What are some security practices falsely assumed to work?

Attached: Untitled.png (919x542, 33K)

Antivirus, password manager

Human being part of the system.

>antivirus
true if you're not retarded.
>password manager
Wrong. It's a good security practice to use long password with combination of upper+lower case characters, numbers and symbols. You should also use different password for websites. It doesn't matter if you use handwritten notes, hardware keys or a FREE password manager software, it isn't something that is falsely assumed to work.

>Antivirus
yeah
>password manager
if your master password is hard enough there's nothing wrong with using password manager

>Wrong
It's not wrong. Unless you're talking about using LessPass on an offline android device and manually type passwords. In which case it's just a convenience. A password manager on a network computer is yet another attack vector.

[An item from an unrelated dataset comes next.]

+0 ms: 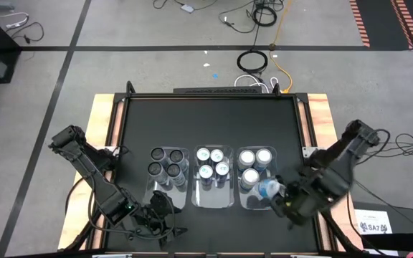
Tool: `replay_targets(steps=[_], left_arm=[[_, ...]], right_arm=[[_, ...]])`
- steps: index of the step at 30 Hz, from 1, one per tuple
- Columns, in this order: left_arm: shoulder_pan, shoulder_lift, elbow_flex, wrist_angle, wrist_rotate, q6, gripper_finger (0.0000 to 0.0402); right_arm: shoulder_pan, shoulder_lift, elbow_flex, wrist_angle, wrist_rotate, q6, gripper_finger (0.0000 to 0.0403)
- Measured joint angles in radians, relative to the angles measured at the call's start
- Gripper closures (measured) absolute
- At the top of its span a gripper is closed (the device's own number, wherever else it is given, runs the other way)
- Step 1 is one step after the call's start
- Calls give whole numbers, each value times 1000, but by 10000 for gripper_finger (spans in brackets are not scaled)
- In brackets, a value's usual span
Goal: Sort soda cans
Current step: Put the white and blue soda can into the right transparent bin
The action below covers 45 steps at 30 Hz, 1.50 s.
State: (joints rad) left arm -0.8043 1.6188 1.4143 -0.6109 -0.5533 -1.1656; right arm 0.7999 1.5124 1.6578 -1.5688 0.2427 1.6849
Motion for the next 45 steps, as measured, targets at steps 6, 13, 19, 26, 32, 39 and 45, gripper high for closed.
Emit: replay_targets(steps=[6, 13, 19, 26, 32, 39, 45], left_arm=[[0, 0, 0, 1, 0, -6, 45], [0, 0, 0, 2, 0, -6, 45], [0, 0, 0, 2, -1, -6, 45], [0, 0, 0, 2, -1, -6, 45], [0, 0, 0, 2, -2, -6, 45], [0, 0, 0, 4, -3, -6, 45], [-2, 0, 0, 6, -1, -6, 45]], right_arm=[[-117, -11, -129, 4, -127, -138, 120], [-217, -96, -300, 159, -166, -232, 119], [-306, -113, -388, 188, -169, -302, 119], [-365, -110, -480, 298, -223, -338, 119], [-383, -103, -510, 304, -210, -315, 97], [-385, -63, -520, 327, -161, -308, 69], [-385, -45, -522, 339, -163, -310, 66]])
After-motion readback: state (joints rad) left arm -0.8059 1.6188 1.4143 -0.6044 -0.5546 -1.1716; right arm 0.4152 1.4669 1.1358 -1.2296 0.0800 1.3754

Master passwords are irrelevant when there have been several proven ways of easily fetching your master password from RAM or other passwords from clipboards by simply using JavaScript or a malicious executable.

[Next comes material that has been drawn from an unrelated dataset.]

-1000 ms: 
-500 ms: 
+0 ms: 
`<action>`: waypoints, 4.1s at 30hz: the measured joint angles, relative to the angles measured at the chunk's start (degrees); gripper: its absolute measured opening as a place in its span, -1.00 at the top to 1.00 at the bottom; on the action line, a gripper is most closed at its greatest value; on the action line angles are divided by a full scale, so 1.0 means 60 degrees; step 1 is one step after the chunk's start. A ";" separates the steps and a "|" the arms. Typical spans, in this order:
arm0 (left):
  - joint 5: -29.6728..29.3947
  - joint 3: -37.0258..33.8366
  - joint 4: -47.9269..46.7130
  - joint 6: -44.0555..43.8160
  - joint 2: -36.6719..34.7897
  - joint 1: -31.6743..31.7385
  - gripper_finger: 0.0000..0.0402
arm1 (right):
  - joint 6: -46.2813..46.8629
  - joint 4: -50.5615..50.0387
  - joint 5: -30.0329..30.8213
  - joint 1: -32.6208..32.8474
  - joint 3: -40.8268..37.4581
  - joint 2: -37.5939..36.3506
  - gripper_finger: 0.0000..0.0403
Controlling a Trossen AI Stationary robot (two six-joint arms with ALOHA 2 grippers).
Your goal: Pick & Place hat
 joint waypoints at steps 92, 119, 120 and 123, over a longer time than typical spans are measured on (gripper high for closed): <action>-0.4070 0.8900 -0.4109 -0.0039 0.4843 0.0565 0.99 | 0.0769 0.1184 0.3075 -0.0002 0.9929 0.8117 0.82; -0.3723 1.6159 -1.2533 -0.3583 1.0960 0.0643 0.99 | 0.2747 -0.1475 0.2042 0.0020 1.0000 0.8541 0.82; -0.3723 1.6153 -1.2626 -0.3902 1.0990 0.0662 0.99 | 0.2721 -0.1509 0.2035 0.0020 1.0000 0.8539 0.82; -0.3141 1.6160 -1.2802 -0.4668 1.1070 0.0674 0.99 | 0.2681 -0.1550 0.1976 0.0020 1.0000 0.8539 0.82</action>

>Master passwords are irrelevant when there have been several proven ways of easily fetching your master password from RAM or other passwords from clipboards by simply using JavaScript or a malicious executable.
Wow you're going to fetch encrypted passwords with a patched vulnerability?

>encrypted
>implying

If your computer is owned by some hacker who can see and modify your RAM, then he can acquire all your passwords directly from the keyboard as you type them.

Any good password manager (including Firefox's) will encrypt all passwords. Even fucking LastPass got hacked and no real passwords were leaked from there.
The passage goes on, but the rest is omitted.